To view syntenic blocks and homologous gene pairs between different kiwifruit genome assemblies, we developed ‘SyntenyViewer’, an extension module of Tripal, in KGD. Syntenic blocks can be retrieved by selecting a query genome together with one or more subject genomes. ‘SyntenyViewer’ will draw circus plots to display syntenic blocks for every pair of query and subject genomes (Fig. 3a) and simultaneously generate a full list of the syntenic blocks. For a specific syntenic block, ‘SyntenyViewer’ creates an image to display the homologous gene pairs, and the view can be zoomed in or out as desired (Fig. 3b). The full list of genes included in the homologous gene pairs is provided with links to the detailed feature page of each gene (Fig. 1). In brief, the ‘SyntenyViewer’ module can not only reveal syntenic blocks between any two genome sequences but also connect homologous gene pairs in syntenic blocks. With this module, homologous members of interesting genes that are located in a specific region of one kiwifruit genome can be easily identified and intuitively viewed for the other kiwifruit genome.
a Syntenic blocks displayed in a Circos plot. The blue arc indicates the query chromosome, and the red arcs indicate the chromosomes of the compared genome. Gray lines between blue and red arcs indicate syntenic blocks identified between the two genomes. The lines of a syntenic block will become red when the user mouses over it. b Detailed view of a specific synteny block. The query and compared chromosomes of a specific synteny block are shown in orange and blue, respectively. The yellow and black lines within each chromosome indicate homologous gene pairs, which are connected by gray lines
Large-scale genomic studies typically result in large lists of interesting genes. Interpreting such gene lists to obtain biologically meaningful information is the basic premise for understanding the underlying regulatory mechanisms of important biological processes and biochemical pathways. Enrichment analysis is a powerful and frequently used method for identifying specific families or groups of genes that are overrepresented in a list of biological entries (e.g., GO terms and biochemical pathways). We previously developed two custom-built extension modules of Tripal, ‘GO tool’ and ‘Pathway tool’, based on the hypergeometric test29. These two modules were also implemented in KGD to identify significantly enriched GO terms and biochemical pathways from a list of user-provided genes.

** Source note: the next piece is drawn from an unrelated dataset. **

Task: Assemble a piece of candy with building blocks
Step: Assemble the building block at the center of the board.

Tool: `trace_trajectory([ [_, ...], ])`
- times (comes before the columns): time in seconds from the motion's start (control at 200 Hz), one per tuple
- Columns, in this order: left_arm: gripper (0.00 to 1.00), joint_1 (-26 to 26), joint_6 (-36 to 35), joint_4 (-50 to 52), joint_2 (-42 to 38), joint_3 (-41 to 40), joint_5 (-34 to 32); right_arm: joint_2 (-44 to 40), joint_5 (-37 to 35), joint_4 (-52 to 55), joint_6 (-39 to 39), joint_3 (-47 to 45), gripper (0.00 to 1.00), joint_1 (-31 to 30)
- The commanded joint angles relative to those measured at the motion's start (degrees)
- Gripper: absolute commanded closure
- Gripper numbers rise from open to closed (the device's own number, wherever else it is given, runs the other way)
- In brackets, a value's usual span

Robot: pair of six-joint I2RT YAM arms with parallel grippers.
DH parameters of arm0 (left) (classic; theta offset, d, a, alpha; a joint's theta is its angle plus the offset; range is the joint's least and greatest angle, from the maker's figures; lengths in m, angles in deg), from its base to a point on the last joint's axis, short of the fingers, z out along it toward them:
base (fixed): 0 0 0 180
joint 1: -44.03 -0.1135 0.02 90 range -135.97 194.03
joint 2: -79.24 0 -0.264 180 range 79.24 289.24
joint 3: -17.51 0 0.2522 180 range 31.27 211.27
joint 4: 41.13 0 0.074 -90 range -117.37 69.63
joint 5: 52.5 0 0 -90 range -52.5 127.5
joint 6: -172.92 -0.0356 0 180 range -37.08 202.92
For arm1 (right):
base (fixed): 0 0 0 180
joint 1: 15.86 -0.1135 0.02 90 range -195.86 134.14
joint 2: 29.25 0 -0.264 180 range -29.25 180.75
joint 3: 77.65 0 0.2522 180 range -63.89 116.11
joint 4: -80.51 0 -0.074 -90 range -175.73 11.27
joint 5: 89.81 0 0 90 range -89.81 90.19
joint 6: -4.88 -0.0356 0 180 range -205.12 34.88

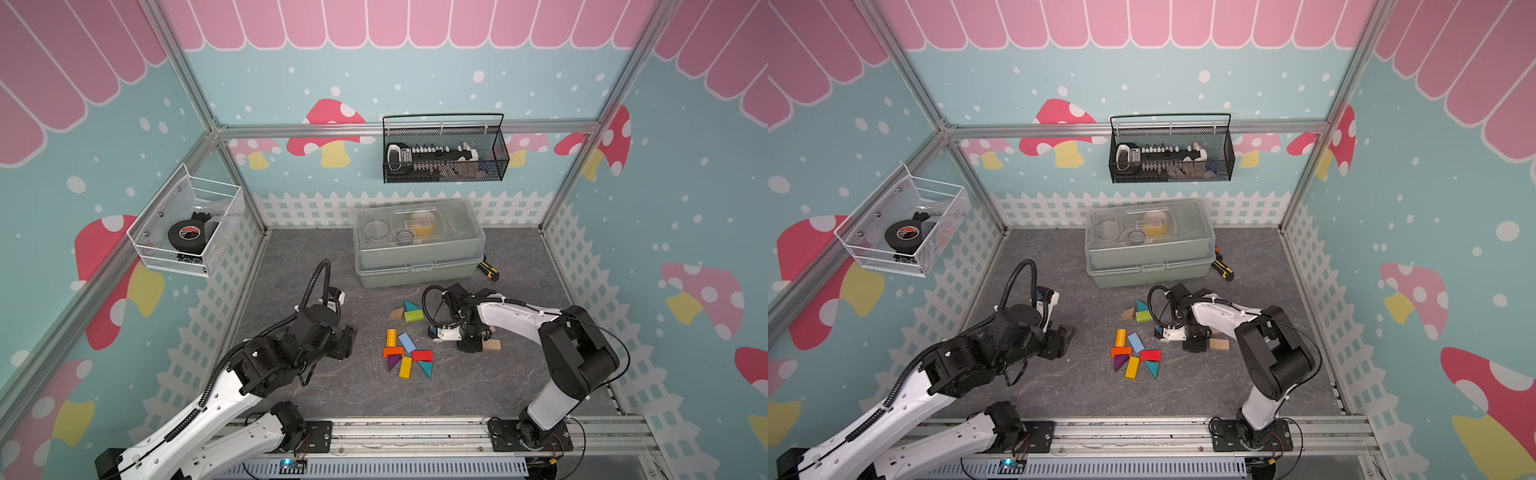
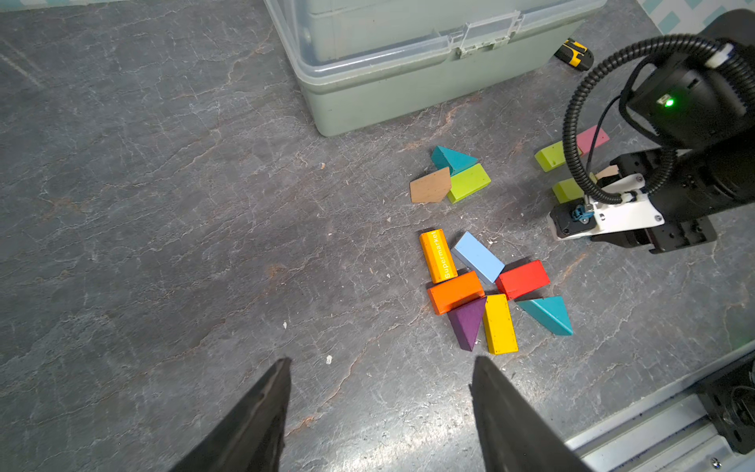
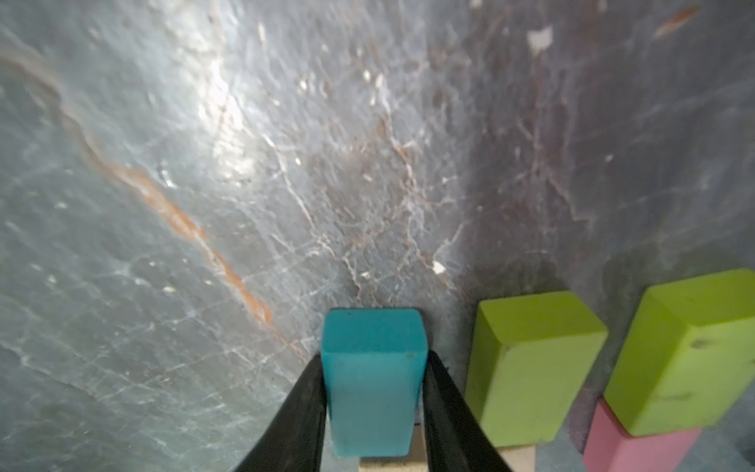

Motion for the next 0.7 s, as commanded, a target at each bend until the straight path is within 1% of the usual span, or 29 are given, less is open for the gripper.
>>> trace_trajectory([
  [0.0,0.31,0.4,-0.2,0.8,0.1,-0.4,-1.1,0.3,-0.5,0.7,0.8,-0.7,0.60,0.3],
  [0.105,0.31,0.6,-0.1,0.8,0.3,-0.4,-1.2,-0.5,0.6,0.6,-0.1,-0.3,0.60,0.3],
  [0.25,0.31,1.0,0.1,0.8,0.7,-0.4,-1.3,-4.4,2.9,0.6,-1.7,0.1,0.57,0.3],
  [0.39,0.31,1.0,0.4,0.8,2.3,0.4,-1.4,-10.7,6.5,-0.3,-4.5,0.2,0.53,0.3],
  [0.45,0.31,1.0,0.6,0.8,3.5,1.4,-0.7,-14.1,7.9,-1.1,-6.8,0.2,0.52,0.3],
  [0.575,0.31,1.1,3.2,-1.5,6.8,3.2,2.1,-21.2,9.9,-5.3,-15.7,-1.3,0.50,2.1],
  [0.635,0.31,2.2,4.7,-6.0,8.8,2.4,4.3,-24.7,9.9,-9.1,-23.3,-3.5,0.48,3.7],
  [0.695,0.31,5.0,6.2,-12.1,11.7,1.0,3.9,-27.5,8.2,-12.9,-32.7,-6.3,0.47,5.6],
])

RNA-Seq expression analysis
KGD not only stores gene expression profiles derived from RNA-Seq datasets but also provides an ‘RNA-Seq’ module to allow users to perform RNA-Seq data analyses, including the identification of differentially expressed genes (DEGs) and the visualization of gene expression profiles. The two most popular DEG identification tools, edgeR31 and DESeq32, were integrated into the ‘RNA-Seq’ module in KGD. The tools provide users the option of selecting their desired cutoff values for the gene expression fold change and adjusted P-value to determine the final DEGs. The result page for the DEG analysis includes the project description, parameter settings, top 100 DEGs ordered by adjusted P-values, and a download link to a file with all identified DEGs together with their relevant information (Fig. 4a). Furthermore, the result page provides links to other modules for many downstream analyses of the identified DEGs, such as BLAST, batch query, GO term and pathway enrichment analyses, and gene functional classification.